**Work order:** Your response must be an exact transcription of the lines from the one containing "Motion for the" through the final line of the data.

**The data:**
- - -

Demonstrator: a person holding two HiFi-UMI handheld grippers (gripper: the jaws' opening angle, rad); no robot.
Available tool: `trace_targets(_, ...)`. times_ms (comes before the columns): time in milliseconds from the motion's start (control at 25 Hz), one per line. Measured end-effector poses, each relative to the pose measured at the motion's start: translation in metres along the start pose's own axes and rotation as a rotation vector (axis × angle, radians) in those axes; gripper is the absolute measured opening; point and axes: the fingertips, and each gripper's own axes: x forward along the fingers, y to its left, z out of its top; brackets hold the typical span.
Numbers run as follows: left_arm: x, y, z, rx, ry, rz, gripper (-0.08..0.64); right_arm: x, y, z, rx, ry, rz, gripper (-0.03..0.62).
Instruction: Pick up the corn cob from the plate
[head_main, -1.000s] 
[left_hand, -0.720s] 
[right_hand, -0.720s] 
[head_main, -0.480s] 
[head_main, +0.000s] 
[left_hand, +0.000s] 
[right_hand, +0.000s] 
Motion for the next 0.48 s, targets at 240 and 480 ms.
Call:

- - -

**Response:**
Motion for the next 0.48 s, targets at 240 and 480 ms.
Call:

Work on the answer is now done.